From the perspective of program control flow, this is an abnormal termination. Calling it an error condition does not necessarily mean that the user is at fault.

An abnormal termination may result from:

  • invalid user input;
  • an unsupported feature or build configuration;
  • an unavailable external dependency;
  • a numerical failure;
  • an invalid internal state;
  • a programming defect.

These causes assign responsibility differently, but all of them mean that the requested calculation could not be completed.

Discussion and Rationale

1. ERROR does not imply user blame

The concern that ERROR may create a negative psychological implication appears to conflate two different concepts:

  • whether the requested operation failed;
  • who is responsible for the failure.

An error message should report the first. It does not need to assign the second.

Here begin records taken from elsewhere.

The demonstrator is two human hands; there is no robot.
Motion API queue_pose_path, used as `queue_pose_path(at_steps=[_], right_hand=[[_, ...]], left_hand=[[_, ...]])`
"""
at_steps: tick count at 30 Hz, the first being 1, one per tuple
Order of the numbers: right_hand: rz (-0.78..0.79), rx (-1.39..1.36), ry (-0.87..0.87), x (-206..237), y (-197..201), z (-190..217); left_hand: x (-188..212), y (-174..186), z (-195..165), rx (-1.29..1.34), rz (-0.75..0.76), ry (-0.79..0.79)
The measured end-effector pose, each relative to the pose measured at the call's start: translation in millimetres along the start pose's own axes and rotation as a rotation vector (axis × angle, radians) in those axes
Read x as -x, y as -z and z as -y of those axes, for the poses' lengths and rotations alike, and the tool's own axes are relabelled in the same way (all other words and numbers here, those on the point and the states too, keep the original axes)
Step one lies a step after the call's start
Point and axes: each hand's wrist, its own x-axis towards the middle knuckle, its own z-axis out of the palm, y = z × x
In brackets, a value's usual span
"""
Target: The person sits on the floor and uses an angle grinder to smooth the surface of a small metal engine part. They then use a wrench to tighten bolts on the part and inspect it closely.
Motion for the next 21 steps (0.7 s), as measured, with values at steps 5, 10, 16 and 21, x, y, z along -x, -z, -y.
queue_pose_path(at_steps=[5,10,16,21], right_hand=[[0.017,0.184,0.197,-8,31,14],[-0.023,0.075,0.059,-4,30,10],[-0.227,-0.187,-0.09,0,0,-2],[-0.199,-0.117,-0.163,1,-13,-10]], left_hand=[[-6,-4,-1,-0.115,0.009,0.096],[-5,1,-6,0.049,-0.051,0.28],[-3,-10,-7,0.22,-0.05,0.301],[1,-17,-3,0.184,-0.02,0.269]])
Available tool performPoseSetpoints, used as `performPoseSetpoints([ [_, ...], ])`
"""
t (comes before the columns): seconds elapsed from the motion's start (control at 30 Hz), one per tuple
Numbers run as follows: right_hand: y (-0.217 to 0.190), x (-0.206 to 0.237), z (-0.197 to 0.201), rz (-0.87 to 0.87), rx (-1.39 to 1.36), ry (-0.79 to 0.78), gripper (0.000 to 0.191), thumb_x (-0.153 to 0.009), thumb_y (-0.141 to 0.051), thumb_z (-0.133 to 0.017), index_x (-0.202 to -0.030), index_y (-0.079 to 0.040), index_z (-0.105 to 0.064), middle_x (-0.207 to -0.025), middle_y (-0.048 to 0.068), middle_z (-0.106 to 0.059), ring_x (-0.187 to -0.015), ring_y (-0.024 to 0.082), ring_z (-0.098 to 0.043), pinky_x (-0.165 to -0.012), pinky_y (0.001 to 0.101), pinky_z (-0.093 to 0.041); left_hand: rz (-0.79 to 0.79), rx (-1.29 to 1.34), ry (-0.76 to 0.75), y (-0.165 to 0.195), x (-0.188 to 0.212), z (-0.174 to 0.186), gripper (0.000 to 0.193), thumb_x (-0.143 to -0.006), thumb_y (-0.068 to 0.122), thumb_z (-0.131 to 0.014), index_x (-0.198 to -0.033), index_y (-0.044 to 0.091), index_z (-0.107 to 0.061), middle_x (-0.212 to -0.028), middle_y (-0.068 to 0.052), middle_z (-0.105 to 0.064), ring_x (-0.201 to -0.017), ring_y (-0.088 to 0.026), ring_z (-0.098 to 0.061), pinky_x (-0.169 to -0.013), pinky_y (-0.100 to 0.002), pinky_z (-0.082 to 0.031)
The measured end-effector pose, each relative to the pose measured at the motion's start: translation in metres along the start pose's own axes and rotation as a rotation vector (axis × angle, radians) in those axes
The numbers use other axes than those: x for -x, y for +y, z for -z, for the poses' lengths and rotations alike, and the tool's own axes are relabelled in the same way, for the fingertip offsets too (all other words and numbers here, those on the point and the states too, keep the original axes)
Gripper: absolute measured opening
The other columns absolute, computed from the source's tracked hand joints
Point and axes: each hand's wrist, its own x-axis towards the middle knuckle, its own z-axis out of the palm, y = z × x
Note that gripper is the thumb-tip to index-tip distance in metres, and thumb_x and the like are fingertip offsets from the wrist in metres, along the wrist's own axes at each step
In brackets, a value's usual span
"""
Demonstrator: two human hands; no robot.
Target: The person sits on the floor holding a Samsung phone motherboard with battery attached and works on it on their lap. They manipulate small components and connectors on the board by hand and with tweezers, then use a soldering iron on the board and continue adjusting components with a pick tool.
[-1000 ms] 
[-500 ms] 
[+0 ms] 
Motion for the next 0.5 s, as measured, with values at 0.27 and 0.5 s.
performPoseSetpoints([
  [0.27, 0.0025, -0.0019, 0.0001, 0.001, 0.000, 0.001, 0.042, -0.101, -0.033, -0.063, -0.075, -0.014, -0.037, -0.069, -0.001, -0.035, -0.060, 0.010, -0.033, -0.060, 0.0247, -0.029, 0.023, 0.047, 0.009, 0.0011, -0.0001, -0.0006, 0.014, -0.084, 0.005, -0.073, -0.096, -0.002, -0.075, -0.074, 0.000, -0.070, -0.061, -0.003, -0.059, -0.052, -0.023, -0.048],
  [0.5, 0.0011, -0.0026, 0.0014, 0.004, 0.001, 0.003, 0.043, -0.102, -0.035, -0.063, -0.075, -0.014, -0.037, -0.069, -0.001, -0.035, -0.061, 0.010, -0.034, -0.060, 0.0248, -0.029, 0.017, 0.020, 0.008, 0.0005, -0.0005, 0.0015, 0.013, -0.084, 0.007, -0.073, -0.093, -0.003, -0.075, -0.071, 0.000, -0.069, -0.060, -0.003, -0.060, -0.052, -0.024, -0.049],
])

For example, the following are all errors from the program’s perspective:

This feature is not supported by this build.
A required library is unavailable.
The input value is outside the accepted range.
An internal invariant was violated.

Only some of them are caused by the user.

If ERROR is considered too accusatory, a neutral but terminating label such as ABORT, TERMINATED, or FAILED would still describe the behavior more accurately than NOTICE.

NOTICE normally suggests informational or non-fatal output. In WARNING_QUIT, however, the program immediately exits with a non-zero status. The banner and the control-flow semantics therefore communicate different things.

2. “This is not always an error” indicates that the API is overloaded

I agree that all WARNING_QUIT call sites do not represent the same category of problem. However, that is exactly an argument for distinguishing the categories, rather than presenting all of them as NOTICE.

The function is currently used for substantially different situations, including:

  • input validation failures;
  • unsupported functionality;
  • missing compile-time features;
  • null pointers and invalid indices;
  • failed constructors;
  • impossible or unexpected internal states.

A single WARNING_QUIT interface consequently combines user-facing validation, feature availability checks, numerical failures, and internal assertions.

Possible long-term interfaces could be:

INPUT_ERROR(...)
NOT_IMPLEMENTED(...)
INTERNAL_ERROR(...)
ABORT(...)

or one fatal-reporting function with an explicit category:

ABORT(ErrorCategory::InvalidInput, ...);
ABORT(ErrorCategory::UnsupportedFeature, ...);
ABORT(ErrorCategory::InternalError, ...);

The exact API is open for discussion. The important point is that differences in responsibility should be represented explicitly, instead of using a non-fatal-looking banner for every terminating condition.

There is already some inconsistency in the present implementation: CHECK_WARNING_QUIT prints ERROR! and exits, while WARNING_QUIT prints NOTICE and exits. The source itself also comments that warning.log might eventually be replaced by error.log.

3. Timing statistics are profiling information, not causal diagnostics

Timing information answers questions such as:

  • where the program spent most of its runtime;
  • how often a timed routine was called;
  • which completed routines were relatively expensive.

However, it does not answer:

  • which statement triggered the termination;
  • which condition failed;
  • which source location emitted the message;
  • what the calling sequence was;
  • whether the failure originated in input handling, numerical code, or an internal invariant.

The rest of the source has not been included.